Not getting full bandwidth VXLAN + DVR
Hello, In our OpenStack environment(Newton) we are using 10G network in all our nodes. We are using OVS bridging with VXLAN tunneling and DVR. We also enabled Jumbo frames in NIC and also in physical switches. We also enabled VXLAN offloading in our NIC. irqbalance is running which suppose to distribute the network irqs to all cores of the CPU. But unfortunately we are only getting below 1G bandwidth when communicate with our VM's with floating IP's from compute hosts. We tested it using iperf and results are like Host to VM using floating IP - less than 1Gbits/sec VM to VM using internal IP - ~2.5Gbits/sec Any idea or solutions to solve this issue is much appreciated. -- With kind regards, Yedhu Sastri
On Fri, 2019-01-25 at 10:14 +0100, Yedhu Sastri wrote:
Hello,
In our OpenStack environment(Newton) we are using 10G network in all our nodes. We are using OVS bridging with VXLAN tunneling and DVR. We also enabled Jumbo frames in NIC and also in physical switches.

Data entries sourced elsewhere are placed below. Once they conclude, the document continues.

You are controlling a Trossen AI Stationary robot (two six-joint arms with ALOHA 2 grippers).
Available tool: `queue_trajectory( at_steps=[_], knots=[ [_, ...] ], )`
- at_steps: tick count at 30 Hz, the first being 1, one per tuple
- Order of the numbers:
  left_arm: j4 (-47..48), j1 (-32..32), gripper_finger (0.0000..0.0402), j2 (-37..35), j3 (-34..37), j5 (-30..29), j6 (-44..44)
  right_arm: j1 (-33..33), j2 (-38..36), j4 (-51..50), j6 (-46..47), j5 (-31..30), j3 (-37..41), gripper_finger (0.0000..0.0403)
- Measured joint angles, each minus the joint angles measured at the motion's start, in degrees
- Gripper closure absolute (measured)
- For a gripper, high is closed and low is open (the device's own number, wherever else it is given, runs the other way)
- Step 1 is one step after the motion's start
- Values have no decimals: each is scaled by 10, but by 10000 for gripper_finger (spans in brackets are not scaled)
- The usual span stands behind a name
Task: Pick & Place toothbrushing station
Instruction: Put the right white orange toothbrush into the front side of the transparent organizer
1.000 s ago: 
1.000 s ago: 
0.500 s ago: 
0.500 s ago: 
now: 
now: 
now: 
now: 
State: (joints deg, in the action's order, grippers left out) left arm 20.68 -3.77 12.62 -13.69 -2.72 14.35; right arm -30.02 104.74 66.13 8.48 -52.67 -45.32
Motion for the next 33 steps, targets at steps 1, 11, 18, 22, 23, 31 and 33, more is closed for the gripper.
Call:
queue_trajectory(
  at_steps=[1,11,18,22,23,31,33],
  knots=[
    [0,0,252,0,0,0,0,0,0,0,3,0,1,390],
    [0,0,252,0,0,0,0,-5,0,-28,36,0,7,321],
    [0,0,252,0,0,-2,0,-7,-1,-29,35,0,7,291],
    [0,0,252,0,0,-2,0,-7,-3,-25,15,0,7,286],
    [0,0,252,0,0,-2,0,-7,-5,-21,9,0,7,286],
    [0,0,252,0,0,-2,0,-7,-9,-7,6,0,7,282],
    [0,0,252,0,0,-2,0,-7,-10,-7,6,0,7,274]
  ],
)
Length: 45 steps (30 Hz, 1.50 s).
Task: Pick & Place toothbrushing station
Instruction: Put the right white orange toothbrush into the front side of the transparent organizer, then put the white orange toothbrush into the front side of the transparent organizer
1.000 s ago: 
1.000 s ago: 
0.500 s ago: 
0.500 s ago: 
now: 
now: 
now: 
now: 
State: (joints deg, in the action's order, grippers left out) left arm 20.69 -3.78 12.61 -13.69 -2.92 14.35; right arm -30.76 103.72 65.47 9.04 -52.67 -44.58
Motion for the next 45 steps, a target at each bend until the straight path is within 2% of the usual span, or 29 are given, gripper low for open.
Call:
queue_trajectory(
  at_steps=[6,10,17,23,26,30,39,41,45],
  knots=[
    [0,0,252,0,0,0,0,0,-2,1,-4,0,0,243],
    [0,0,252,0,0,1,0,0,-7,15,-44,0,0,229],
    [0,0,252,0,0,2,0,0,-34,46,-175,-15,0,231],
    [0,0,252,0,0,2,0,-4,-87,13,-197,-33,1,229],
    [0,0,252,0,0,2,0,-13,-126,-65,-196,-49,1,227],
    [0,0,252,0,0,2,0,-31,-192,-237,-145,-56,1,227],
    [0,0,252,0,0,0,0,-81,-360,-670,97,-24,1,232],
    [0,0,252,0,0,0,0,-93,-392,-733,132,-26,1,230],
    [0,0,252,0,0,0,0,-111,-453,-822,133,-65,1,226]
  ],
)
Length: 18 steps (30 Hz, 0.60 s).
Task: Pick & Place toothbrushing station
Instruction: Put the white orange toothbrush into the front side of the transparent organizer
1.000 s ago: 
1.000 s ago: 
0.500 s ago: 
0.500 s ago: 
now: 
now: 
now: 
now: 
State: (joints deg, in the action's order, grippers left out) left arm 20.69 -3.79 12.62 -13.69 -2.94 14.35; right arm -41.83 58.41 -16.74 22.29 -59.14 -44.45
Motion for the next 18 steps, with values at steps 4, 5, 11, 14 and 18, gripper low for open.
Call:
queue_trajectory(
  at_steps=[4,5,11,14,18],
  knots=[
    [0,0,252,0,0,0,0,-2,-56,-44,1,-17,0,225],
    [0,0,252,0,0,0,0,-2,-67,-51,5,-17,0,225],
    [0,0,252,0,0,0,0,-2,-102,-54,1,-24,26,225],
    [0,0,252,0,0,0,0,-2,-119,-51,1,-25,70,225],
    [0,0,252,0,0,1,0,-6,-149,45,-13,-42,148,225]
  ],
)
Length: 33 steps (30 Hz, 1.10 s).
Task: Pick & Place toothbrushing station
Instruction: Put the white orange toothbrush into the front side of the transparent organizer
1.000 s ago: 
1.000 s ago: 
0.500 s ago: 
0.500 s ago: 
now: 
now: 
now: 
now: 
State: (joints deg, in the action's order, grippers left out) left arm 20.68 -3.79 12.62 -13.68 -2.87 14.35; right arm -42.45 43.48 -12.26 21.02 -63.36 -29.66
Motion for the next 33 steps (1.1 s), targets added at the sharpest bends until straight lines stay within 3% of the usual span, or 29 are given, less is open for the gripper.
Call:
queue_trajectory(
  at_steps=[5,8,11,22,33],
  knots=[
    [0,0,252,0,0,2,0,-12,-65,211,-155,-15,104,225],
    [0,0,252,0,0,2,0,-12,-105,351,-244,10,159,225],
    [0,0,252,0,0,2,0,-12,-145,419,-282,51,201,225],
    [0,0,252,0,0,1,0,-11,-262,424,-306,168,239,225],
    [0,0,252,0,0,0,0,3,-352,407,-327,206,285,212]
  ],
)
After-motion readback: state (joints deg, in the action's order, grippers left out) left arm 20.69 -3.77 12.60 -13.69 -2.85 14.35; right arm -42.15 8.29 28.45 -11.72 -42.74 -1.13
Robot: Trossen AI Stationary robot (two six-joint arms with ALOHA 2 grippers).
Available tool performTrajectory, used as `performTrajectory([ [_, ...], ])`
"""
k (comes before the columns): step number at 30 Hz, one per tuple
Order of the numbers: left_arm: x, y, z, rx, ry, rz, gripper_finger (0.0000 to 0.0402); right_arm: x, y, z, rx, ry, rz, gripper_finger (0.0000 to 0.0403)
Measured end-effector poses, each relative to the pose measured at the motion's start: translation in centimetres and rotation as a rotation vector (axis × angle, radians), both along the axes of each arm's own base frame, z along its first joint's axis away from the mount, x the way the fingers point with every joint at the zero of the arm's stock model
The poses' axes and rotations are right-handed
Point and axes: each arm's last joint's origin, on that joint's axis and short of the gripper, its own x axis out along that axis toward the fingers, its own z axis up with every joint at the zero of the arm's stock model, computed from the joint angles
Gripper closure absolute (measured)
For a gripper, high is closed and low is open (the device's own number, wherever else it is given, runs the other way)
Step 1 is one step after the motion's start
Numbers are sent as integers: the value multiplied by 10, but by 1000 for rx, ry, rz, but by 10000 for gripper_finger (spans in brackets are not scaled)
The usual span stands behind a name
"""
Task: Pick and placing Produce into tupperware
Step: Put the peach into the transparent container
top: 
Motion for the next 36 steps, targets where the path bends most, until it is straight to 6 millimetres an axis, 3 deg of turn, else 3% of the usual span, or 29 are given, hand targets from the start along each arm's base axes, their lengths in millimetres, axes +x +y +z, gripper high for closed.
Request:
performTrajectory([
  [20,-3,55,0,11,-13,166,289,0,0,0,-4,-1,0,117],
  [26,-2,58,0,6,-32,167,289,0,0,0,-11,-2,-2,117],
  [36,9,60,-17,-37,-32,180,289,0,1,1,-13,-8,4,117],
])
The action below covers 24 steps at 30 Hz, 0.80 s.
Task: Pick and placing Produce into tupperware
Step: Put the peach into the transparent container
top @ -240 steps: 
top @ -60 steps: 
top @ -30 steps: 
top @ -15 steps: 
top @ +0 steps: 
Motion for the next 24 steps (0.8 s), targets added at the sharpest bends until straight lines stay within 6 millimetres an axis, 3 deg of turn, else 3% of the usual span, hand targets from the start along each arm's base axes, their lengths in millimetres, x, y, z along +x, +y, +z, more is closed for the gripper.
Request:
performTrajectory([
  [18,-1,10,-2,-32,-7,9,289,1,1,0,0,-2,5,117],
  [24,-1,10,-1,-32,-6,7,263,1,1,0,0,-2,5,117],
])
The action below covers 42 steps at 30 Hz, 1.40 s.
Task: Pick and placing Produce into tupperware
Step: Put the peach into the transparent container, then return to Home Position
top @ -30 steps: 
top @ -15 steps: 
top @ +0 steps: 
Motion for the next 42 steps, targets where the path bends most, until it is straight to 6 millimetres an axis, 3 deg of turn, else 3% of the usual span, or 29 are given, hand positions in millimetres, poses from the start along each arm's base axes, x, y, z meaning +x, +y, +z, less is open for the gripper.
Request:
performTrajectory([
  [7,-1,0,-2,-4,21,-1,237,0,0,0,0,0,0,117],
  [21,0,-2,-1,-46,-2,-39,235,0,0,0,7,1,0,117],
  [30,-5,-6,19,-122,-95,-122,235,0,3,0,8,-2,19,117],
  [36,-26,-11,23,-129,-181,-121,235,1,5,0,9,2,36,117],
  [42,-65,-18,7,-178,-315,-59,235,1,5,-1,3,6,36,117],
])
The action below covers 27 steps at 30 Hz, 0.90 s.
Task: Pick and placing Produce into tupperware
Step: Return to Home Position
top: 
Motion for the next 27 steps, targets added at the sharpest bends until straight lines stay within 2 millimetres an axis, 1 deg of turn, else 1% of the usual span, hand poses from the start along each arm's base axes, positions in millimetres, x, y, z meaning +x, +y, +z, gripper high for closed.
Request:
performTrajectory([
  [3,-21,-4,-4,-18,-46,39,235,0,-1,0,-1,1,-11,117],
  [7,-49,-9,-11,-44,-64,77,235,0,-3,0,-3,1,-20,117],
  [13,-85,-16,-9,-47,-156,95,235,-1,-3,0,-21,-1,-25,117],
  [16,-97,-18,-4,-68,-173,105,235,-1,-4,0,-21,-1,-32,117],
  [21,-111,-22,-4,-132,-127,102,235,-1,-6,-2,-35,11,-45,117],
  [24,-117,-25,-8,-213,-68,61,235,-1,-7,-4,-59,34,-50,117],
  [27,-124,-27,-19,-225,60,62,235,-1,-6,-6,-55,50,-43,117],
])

We also enabled VXLAN offloading in our NIC. irqbalance is running which suppose to distribute the network irqs to all cores of the CPU. But unfortunately we are only getting below 1G bandwidth when communicate with our VM's with floating IP's from compute hosts. We tested it using iperf and results are like
Host to VM using floating IP - less than 1Gbits/sec sorry for the complexity of the diagram but with dvr your networking will look something like this https://docs.openstack.org/ocata/networking-guide/_images/deploy-ovs-ha-dvr-...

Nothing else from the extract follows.